We have several members strugglings with various concepts of dimension at the moment and this seems to come round again and again.

So here, (hopefully) is some clarification by analogy.

Consider an old fashioned torsion suspension meter and pointer.

When the wire supporting the pointer twists about its longitudinal axis the pointer sweeps over the scale, giving us a reading measurable in one or two dimensions on the flat scale., as an angular deflection or as a pair of x, y coordinates like a graph on the scale.

In principle the wire is of zero thickness so the twisting itself is not measurable in terms of the axis of the wire.

That is the twist takes place in a (phase) space entirely different from the dimensions we measure the meter reading in.

We can translate or rotate the meter as a whole in any of the normal 3 D, but the twist must occur independantly of these as the reading will (should) be the same.

So a full specification of dimensions to state the condition of the pointer would include all three standard x, y and z coordinantes plus the twist of the wire.

String theory postulates additional 'dimensions' like this to accomodate property activity of fundamental particles.

 

Sorry it's a bit rambling and I know some diagrams would help but please feel free to pick over my analogy.

[Strange]

9 minutes ago, studiot said:

When the wire supporting the pointer twists about its longitudinal axis the pointer sweeps over the scale, giving us a reading measurable in one or two dimensions on the flat scale., as an angular deflection or as a pair of x, y coordinates like a graph on the scale.

Could you find or draw a diagram of this. I can't visualise what this means. (I am about to google "torsion suspension meter" to see if that helps...)

Edit: no, Google didn't shed any light on it ...

Edited August 18, 2018 by Strange

[studiot]

5 minutes ago, Strange said:

Could you find or draw a diagram of this. I can't visualise what this means. (I am about to google "torsion suspension meter" to see if that helps...)

Edit: no, Google didn't shed any light on it ...

I was afraid of this so yes I will draw a sketch, but not till tomorrow as it's half past midnight here.
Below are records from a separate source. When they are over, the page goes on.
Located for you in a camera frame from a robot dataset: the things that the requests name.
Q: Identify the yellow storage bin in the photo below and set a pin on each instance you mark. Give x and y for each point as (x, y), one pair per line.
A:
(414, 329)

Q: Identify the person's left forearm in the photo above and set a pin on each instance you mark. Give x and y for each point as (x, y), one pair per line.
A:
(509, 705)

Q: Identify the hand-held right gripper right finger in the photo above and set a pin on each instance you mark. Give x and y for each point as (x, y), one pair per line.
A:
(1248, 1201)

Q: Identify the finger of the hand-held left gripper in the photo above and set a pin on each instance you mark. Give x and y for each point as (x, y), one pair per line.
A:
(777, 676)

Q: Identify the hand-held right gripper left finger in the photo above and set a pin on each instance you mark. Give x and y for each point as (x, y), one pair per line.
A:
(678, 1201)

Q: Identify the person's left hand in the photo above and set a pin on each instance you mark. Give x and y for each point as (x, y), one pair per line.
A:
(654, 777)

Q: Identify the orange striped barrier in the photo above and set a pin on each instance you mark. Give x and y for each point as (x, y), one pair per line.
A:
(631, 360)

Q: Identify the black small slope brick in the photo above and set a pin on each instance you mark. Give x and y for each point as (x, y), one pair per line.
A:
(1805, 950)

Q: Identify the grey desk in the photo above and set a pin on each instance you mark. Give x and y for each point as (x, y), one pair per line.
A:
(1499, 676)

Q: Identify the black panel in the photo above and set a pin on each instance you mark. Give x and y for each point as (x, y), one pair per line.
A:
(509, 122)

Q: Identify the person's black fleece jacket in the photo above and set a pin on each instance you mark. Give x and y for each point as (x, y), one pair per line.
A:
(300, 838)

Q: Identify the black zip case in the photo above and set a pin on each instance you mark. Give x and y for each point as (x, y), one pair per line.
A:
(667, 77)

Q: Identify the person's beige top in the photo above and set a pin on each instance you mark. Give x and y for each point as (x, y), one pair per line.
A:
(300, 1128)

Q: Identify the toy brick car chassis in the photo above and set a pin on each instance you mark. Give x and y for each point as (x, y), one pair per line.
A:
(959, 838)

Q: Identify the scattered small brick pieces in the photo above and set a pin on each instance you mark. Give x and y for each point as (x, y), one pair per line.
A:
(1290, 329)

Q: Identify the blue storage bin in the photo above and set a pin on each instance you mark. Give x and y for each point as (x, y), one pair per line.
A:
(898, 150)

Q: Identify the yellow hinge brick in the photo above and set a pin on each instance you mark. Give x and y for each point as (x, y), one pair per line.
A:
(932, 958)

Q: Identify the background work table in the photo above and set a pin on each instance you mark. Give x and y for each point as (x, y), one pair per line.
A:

You don't really need the torsion wire to consider what I am saying, that was an attempt to link  the differential geometry of the isuue to the phyiscal implementation.

You can have the meter on the floor, on the table, in the next room, facing North, South, East or West, upside down or whatever.

Each of these will involve unique x, y z coordinate.

Yet none of those x, y and z values will give you the reading on the meter;

You need a fourth value -the angular deflection to specify that and this is therefore independent of the x,y,z coordinates.